Дурда, поглядев искоса, возможно стараясь выяснить суждения Толстого на этот счет, заговорил о чеченце Боте Шамурзаеве. Переводчик при Барятинском Бота был пригрет и щедро одаряем князем. Боте, видно, на роду было написано бегать от русских к Шамилю, а от Шамиля к русским, воспитавшим его с детства. Еще вчера он был главным наибом Большой Чечни у Шамиля, а теперь, вновь перебежав в русский лагерь, произведен в поручики и поставлен качкалыковским наибом. Бота показал подчиненным Барятинского такие скрытые и удобные дороги на Большую Чечню, каких другие чеченцы не знали или не хотели показывать. Зато и вознагражден!

— Я хорошо знаю, что Бота не такой храбрец, за какого он выдает себя, — сказал Толстой. — Если человек струсил от гранаты, которая ему не угрожала за дальностью расстояния, то какой же это храбрец? А то, что он вновь переметнулся…

— Хаджи-Мурат не воспитывался у русских, он происходит от аварских ханов и был грозой для казаков. Но и он вот уже второй раз перешел на сторону русских, — ответил Дурда.

И ты, Дурда, хвастал, что некогда бил казаков, подумал Лев Николаевич. И о Хаджи-Мурате ты вспомнил, чтобы выгородить и Боту, и себя. История того, как Хаджи-Мурат в первый раз перешел к русским, была известна Льву Николаевичу…

— Не берусь судить о прошлом, но я не оправдываю теперешний поступок Хаджи-Мурата, — нетерпеливо сказал Толстой.
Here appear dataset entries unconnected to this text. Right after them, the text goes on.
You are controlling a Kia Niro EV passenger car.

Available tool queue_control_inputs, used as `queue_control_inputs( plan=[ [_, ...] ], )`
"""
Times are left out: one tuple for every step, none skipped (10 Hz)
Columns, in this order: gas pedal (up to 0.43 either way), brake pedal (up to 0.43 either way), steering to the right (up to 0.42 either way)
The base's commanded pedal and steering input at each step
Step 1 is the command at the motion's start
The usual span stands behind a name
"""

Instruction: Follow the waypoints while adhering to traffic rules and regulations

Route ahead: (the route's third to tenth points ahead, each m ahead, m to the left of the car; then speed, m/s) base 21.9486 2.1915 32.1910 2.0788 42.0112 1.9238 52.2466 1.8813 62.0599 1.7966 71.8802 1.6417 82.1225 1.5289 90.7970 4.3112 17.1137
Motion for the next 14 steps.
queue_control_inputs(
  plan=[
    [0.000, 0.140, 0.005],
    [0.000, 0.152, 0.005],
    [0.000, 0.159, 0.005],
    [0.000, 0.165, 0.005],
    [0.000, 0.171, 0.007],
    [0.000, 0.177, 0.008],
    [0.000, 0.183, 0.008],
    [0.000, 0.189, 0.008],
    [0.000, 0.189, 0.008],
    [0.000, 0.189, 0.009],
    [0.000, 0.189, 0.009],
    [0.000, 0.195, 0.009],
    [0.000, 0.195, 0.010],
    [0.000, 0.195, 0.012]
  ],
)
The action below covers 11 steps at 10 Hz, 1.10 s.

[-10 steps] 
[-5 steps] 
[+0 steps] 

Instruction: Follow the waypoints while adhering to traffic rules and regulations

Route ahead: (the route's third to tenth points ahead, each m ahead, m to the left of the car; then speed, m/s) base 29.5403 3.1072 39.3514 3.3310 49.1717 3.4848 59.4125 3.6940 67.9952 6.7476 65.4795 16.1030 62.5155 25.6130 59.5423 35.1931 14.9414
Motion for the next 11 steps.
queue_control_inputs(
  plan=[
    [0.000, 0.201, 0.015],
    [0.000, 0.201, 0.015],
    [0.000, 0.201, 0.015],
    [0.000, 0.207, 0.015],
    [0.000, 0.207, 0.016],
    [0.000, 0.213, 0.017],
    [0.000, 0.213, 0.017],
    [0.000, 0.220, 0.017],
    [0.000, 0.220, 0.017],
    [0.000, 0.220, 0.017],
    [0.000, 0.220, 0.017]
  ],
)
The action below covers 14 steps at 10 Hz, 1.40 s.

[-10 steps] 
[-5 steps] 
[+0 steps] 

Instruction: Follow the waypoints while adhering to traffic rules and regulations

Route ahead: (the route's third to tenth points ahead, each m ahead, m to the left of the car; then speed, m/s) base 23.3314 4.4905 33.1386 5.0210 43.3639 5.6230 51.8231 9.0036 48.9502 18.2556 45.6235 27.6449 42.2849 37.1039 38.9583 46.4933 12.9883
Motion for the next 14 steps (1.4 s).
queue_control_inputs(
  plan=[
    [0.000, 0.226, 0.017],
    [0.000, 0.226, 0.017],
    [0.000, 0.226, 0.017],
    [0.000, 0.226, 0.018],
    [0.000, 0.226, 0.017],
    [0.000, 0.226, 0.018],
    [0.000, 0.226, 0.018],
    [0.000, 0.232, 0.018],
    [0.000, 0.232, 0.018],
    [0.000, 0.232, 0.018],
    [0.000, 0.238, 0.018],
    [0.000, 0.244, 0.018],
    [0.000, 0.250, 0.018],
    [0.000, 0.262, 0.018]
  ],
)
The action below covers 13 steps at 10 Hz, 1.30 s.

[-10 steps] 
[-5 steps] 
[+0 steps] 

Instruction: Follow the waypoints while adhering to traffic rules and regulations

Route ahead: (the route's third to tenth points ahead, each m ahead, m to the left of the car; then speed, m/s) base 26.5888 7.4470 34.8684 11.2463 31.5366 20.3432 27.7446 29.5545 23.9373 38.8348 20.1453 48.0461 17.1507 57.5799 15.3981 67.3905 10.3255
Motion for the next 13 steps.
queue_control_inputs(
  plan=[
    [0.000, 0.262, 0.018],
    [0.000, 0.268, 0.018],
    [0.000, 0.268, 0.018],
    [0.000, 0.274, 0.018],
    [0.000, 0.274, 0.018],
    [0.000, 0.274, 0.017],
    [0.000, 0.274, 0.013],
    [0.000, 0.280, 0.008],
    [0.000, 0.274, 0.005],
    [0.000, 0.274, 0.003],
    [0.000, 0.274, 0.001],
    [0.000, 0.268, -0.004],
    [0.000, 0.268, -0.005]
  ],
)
— А что ему делать, если он поссорился с Шамилем? — столь же нетерпеливо ответил Дурда. — Шамиль — большой политик и администратор, у него иск-лю-чи-тельное влияние и крупные силы под руками. Но он и большой деспот. Жестокий, коварный человек. Честолюбец. Он сеет смуту и там, где ее могло не быть, где русские и горцы живут в мире. Разве это приносит пользу чеченцам, или кумыкам, или другим народам? Так поступал и мулла Кази Мохамед из селения Гимры, которого потом стали называть просто Кази-муллой, так поступал и Гамзат-бек. А кто придумал, чтобы все мусульмане объявили газават, священную войну против неверных? Шейх Мансур. Это было лет шестьдесят или семьдесят назад. Но этот человек, который называл себя турецким шейхом Мансуром, на самом деле был итальянец.

Толстой кивнул. Он слышал об этом. Настоящее имя шейха Мансура («шейх» означало — собеседник бога) было Джованни Боэти. Это был беглый доминиканский монах. Боэти действовал против России. С него и начался мюридизм. Так по крайней мере уверяли и Дурда, и некоторые другие. По словам Дурды, Кази-мулла, а за ним Гамзат-бек и Шамиль продолжали то, что начато было другими. Кази-мулла объявил себя имамом, главой мюридизма. Он в своих целях воспользовался учением тарикат.

— В своих целях? Говорят, тарикат — религиозное учение? — сказал Толстой.

— О тарикате, пути ислама, у нас написал на арабском языке шейх Джемалэддин Казикумухский, — несколько уклончиво ответил Дурда. — Джемалэддин был сеидом, а «сеид» означает — потомок Магомета. Джемалэддина приезжали слушать и Кази-мулла, и Шамиль. Шамиль впоследствии женился на дочери Джемалэддина Загидат и выдал двух своих дочерей за сыновей Джемалэддина.

— Но ведь тарикат, говорят, не преследует политических целей? — повторил Толстой, испытующе посмотрев на Дурду.